Friedlander’s team is working in collaboration with scientists from the University of Alaska at Fairbanks and Ohio University, who will study the icefishes’ cardiovascular systems. Elizabeth Crockett, an associate professor of biological sciences at Ohio University and the lead investigator on the National Science Foundation grant funding the expedition, was a graduate student mentored by Bruce Sidell, another graduate student in Prosser's laboratory who went on to become a professor of marine sciences at the University of Maine. She considers Friedlander an academic uncle, and his continued research made him a logical choice when building the research collaboration.
“Mike’s experimental approach and design with goldfish seemed the perfect experimental strategy to explore the physiological and biochemical underpinnings of thermal tolerance in Antarctica fishes,” Crockett said. “It’s a timely challenge for scientists to learn how individual species, populations, and ecosystems will respond to climate change.”
In addition to ecological implications, Friedlander’s team will gain insights from icefishes into the impact of low temperatures on synaptic function in the brain during extreme conditions – an area of importance in human health, especially in critical situations involving stroke, drowning, and traumatic brain injury.

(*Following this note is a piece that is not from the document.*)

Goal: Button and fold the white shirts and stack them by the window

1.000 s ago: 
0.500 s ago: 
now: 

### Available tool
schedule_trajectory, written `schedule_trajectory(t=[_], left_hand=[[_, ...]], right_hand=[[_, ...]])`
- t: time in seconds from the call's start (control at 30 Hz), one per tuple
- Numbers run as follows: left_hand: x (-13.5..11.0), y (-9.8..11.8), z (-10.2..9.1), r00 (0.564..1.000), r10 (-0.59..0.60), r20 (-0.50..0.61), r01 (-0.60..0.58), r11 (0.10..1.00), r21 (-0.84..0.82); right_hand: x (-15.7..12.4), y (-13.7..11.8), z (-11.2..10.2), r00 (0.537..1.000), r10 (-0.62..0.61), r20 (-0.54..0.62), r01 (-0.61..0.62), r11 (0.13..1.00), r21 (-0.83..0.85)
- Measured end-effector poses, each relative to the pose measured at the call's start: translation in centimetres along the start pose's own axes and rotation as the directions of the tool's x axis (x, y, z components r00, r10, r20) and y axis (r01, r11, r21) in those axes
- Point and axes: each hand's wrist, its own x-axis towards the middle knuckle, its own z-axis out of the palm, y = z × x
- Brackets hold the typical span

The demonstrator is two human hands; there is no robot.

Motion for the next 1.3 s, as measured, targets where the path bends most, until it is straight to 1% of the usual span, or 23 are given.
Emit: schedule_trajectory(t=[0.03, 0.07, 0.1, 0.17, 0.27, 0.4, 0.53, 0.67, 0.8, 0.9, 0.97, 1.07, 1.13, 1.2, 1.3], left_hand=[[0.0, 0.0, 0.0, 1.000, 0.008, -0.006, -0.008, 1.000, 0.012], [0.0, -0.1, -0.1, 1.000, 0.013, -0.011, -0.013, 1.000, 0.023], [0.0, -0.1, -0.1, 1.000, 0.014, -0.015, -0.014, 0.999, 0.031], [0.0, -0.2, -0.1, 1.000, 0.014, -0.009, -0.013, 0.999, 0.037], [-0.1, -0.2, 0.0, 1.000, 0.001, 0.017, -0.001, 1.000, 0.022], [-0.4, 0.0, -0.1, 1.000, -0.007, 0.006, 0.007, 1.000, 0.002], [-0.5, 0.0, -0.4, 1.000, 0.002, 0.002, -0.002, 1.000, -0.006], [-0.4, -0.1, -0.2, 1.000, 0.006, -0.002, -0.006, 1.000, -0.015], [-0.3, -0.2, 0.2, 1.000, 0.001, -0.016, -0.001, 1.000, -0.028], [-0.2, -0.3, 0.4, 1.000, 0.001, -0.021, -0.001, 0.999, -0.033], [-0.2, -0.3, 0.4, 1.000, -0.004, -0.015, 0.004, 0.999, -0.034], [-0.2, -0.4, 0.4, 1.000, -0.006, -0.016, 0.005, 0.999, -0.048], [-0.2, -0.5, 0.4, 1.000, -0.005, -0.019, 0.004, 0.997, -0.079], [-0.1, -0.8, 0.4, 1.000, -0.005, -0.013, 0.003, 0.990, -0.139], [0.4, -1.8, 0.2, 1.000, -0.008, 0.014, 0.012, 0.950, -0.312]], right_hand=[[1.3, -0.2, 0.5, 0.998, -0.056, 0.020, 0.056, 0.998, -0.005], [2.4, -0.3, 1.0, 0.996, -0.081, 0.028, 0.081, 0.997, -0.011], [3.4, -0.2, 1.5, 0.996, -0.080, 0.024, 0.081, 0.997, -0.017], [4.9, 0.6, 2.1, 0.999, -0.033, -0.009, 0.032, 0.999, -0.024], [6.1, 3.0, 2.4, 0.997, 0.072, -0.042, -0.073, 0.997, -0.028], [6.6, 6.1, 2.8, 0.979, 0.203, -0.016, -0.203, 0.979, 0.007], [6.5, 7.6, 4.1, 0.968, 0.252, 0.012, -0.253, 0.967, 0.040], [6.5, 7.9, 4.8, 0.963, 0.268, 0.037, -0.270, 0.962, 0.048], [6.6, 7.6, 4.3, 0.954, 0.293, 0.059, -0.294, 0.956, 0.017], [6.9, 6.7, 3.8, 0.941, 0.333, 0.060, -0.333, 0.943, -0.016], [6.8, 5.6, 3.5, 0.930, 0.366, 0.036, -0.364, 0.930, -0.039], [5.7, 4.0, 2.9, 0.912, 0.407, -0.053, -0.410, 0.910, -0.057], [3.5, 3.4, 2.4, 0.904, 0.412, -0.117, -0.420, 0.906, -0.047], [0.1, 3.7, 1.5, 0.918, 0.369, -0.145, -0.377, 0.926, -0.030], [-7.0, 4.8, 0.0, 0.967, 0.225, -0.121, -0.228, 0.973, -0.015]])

“Medically, these fish are peculiar,” Friedlander said. “They make an antifreeze molecule, and they’re the only vertebrate on Earth whose blood cells don’t have hemoglobin, the essential molecule that carries oxygen to all of the tissues in our body, including the brain. We expect to learn some of the secrets of this fish that allow the brain and the heart to function in extreme cold as well as why small rises in temperature can be so devastating.”
That’s the hope of Los Angeles, California, native Jordan Scharping, a second-year Virginia Tech Carilion School of Medicine student who arrived in Antarctica earlier this week.

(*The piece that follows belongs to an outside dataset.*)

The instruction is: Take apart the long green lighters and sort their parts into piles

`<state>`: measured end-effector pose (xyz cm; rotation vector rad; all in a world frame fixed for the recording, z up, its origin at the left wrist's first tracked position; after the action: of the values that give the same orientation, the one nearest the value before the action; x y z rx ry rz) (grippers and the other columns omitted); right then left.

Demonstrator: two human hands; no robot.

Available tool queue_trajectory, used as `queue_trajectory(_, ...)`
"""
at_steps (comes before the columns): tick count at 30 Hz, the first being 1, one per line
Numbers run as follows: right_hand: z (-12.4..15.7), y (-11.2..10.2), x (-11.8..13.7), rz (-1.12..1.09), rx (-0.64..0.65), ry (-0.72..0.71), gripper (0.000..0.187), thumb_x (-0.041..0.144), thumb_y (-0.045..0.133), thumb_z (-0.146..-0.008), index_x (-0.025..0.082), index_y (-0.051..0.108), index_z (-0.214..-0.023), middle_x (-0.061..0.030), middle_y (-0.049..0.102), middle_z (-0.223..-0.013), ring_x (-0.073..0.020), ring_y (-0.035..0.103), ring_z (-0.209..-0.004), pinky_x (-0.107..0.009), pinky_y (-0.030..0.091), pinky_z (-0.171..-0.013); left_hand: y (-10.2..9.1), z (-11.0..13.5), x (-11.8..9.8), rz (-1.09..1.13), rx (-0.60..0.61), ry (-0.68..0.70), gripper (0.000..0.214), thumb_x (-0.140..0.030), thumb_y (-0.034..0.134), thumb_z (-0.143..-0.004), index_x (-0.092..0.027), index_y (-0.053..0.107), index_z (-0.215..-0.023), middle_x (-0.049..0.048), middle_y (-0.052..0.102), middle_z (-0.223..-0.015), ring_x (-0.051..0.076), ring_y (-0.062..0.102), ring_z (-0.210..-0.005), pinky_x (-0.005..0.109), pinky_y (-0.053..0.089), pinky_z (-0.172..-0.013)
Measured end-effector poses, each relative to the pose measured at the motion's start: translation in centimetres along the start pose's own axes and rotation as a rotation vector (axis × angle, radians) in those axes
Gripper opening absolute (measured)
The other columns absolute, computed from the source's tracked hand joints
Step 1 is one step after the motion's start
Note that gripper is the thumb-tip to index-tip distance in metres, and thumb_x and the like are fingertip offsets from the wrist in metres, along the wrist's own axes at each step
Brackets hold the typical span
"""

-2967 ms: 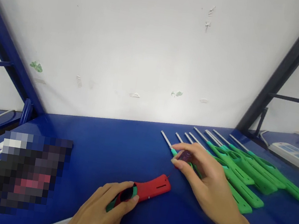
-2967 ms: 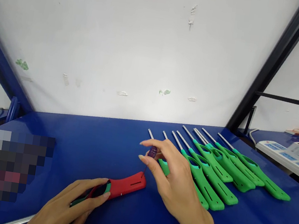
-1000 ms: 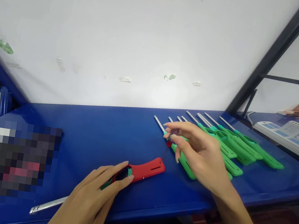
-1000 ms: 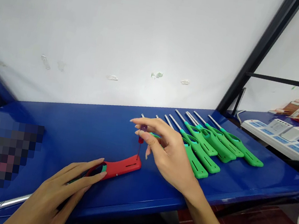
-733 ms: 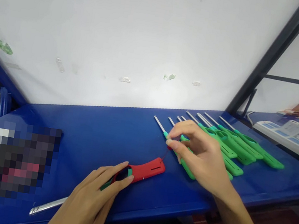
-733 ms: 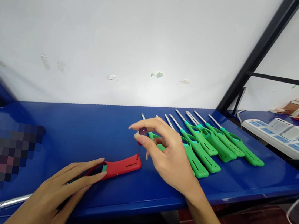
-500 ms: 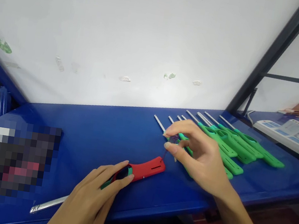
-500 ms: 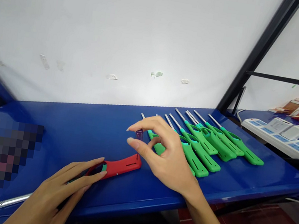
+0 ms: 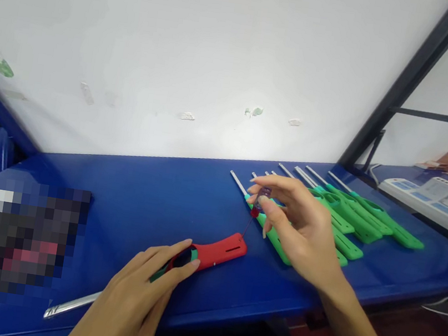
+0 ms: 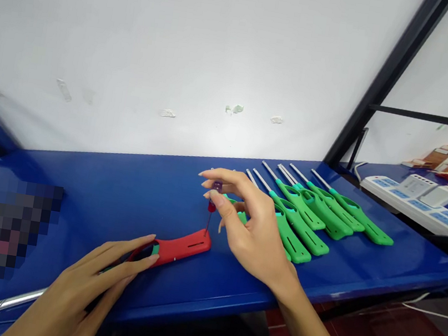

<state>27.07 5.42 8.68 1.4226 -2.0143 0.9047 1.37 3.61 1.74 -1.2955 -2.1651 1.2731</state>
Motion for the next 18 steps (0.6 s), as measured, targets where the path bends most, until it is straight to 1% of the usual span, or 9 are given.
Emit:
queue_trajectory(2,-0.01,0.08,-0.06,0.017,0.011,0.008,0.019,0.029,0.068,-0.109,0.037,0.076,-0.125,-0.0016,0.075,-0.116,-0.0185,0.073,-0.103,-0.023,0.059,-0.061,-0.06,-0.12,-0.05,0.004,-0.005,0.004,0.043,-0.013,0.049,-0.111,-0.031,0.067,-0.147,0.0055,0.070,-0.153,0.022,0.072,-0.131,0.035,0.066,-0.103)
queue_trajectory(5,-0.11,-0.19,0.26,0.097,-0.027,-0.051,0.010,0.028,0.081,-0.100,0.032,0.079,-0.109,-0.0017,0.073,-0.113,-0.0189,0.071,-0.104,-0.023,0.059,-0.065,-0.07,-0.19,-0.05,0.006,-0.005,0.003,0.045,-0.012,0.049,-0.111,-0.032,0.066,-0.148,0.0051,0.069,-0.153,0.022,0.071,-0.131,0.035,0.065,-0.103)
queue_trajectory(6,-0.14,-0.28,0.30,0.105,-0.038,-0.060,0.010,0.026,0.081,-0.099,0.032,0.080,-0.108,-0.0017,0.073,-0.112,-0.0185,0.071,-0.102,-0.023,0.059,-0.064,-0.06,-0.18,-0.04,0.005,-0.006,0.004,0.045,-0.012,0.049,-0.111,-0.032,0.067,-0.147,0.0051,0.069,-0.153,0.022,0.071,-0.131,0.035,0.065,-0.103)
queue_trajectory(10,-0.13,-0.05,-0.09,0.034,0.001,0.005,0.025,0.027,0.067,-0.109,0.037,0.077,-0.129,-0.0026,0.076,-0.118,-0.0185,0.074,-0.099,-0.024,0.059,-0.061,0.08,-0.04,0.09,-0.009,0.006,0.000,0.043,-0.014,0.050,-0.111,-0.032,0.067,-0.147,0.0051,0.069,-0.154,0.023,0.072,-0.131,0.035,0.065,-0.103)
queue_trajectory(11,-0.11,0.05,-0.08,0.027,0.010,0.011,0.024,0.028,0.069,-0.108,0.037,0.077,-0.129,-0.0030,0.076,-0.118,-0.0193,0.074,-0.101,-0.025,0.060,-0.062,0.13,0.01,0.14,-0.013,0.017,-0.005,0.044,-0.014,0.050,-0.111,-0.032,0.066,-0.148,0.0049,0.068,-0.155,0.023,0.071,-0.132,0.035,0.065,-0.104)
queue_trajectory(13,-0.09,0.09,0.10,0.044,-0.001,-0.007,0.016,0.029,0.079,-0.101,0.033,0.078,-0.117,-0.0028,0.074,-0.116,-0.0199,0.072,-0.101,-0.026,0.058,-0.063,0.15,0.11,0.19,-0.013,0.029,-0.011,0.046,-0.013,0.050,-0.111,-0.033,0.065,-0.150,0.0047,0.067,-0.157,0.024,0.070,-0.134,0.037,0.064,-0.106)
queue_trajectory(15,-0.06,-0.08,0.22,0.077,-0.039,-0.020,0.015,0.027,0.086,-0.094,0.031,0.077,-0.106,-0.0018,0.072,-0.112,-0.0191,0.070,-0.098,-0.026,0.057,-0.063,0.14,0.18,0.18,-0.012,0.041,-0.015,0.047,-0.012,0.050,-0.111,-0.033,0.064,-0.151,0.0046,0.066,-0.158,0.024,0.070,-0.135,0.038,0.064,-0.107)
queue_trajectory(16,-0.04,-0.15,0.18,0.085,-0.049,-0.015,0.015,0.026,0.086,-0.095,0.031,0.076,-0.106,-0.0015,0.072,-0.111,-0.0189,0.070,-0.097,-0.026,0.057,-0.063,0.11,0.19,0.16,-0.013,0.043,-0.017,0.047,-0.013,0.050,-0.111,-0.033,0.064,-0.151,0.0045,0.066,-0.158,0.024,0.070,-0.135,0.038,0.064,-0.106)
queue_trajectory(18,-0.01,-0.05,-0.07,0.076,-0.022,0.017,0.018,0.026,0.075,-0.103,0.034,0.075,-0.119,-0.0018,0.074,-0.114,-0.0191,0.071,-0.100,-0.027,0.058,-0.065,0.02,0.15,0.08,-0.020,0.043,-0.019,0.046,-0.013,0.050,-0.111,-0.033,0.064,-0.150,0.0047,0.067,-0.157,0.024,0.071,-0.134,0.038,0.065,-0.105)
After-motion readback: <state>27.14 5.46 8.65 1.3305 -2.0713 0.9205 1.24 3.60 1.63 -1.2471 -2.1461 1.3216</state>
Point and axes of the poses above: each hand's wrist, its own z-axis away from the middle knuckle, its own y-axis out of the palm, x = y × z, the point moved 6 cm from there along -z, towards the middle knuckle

“Going to Antarctica is not an opportunity many people come by,” Scharping said. “But I’m even more excited about the experiments. Much of the science involved in this research is still uncharted. No one has studied the functional properties of the neuronal circuits in the brain of living icefishes before.”

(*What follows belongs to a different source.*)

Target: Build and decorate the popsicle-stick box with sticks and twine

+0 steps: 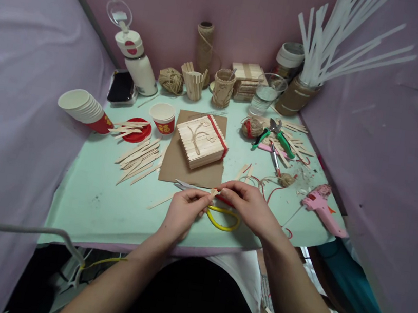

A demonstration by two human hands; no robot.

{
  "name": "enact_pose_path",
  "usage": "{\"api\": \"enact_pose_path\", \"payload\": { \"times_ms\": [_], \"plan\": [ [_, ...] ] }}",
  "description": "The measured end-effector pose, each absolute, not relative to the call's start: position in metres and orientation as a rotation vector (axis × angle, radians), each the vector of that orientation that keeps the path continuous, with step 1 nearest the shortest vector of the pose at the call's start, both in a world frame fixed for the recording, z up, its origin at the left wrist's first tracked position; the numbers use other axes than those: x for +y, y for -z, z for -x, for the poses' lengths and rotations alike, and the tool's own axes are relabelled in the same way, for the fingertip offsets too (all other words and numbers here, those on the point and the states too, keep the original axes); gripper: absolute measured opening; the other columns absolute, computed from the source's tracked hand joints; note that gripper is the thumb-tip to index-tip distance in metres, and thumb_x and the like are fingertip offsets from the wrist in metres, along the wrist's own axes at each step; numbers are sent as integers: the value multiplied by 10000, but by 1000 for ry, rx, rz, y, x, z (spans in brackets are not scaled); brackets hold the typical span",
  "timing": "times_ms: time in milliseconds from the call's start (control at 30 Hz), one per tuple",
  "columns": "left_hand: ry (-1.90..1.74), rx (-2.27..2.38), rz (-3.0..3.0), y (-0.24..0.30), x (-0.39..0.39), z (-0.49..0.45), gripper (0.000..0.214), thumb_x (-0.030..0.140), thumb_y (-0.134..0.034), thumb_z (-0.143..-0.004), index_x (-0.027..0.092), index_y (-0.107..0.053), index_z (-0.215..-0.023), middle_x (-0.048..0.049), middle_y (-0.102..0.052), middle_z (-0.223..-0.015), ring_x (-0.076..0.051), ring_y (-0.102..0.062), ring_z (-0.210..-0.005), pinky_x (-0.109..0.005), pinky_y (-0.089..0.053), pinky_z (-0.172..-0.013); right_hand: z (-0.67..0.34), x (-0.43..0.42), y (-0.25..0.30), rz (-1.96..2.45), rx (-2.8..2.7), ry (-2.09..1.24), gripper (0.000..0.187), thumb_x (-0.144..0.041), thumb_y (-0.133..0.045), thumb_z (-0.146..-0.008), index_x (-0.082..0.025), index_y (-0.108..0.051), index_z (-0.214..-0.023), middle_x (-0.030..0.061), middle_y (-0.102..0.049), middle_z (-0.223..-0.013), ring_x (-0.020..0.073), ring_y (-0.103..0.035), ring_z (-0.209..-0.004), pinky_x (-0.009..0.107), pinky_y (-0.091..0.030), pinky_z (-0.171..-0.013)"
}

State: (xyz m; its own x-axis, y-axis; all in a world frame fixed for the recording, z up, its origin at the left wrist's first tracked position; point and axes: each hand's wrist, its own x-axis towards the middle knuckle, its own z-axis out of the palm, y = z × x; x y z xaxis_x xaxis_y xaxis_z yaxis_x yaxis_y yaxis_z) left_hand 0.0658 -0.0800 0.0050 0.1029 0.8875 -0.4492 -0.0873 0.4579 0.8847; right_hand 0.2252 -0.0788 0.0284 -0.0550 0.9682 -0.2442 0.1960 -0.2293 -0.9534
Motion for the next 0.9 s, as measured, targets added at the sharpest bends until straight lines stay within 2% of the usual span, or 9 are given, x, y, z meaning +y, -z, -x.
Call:
{"api": "enact_pose_path", "payload": {
  "times_ms": [433, 900],
  "plan": [
    [-819, 1215, -708, -6, -79, -66, 296, 373, -793, -579, 105, -691, -648, -31, -618, -582, -53, -435, -472, -207, -330, -463, -213, -83, -12, 1506, -1148, -1361, 211, -388, -639, -736, -181, -671, -711, 6, -632, -669, 139, -535, -637, 242, -411, -589],
    [-801, 1218, -707, -5, -79, -65, 253, 332, -770, -609, 101, -678, -647, -17, -598, -559, -47, -429, -457, -199, -301, -445, -211, -85, -5, 1503, -1104, -1372, 213, -392, -641, -735, -180, -665, -733, 28, -663, -724, 157, -564, -678, 276, -433, -650]
  ]
}}
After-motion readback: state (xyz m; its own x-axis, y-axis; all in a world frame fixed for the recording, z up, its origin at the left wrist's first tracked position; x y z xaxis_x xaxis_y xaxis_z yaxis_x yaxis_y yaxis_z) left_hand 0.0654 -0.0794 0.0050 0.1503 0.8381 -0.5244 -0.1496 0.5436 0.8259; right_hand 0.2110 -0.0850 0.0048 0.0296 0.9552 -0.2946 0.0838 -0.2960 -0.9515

The researchers will collect continuous digital records of the ongoing electrical activity of individual neurons in the cerebellum, while listening to the neural activity of the brain in real time with an electronic system tailored for the project by Jorge Cadena, an undergraduate in Virginia Tech’s Bradley Department of Electrical and Computer Engineering, who is from Manta, Ecuador.
The Virginia Tech collaboration also includes Thomas Wertalik, a glassblower in Virginia Tech’s College of Science, who created unique glass instrumentation for the scientists to locally modulate the temperature of only the cerebellum within the brain.
“It’s a big collaboration,” said Iskander Ismailov, a research assistant professor at the Virginia Tech Carilion Research Institute, “not only between Virginia Tech, Ohio University, and the University of Alaska, but within Virginia Tech itself.”
Ismailov will be on site at Palmer Station, a U.S. research facility in Antarctica, for three months. Ismailov, who is already in Antarctica, said he was prepared for the cold.
“I grew up in Russia and Uzbekistan, where we had winter temperatures of minus 20 degrees Fahrenheit, and summers above 100 degrees Fahrenheit,” Ismailov said. “I’m adapted to climate change, perhaps better than the icefishes.”
The scientists must go to Antarctica because the icefishes are sensitive to the stress of relocation. The fish wouldn’t survive being moved from the Southern Ocean to Virginia, without risk of significant damage.
“Sometimes you just have to go where the action is,” Friedlander said. “So we’re going to the fish.”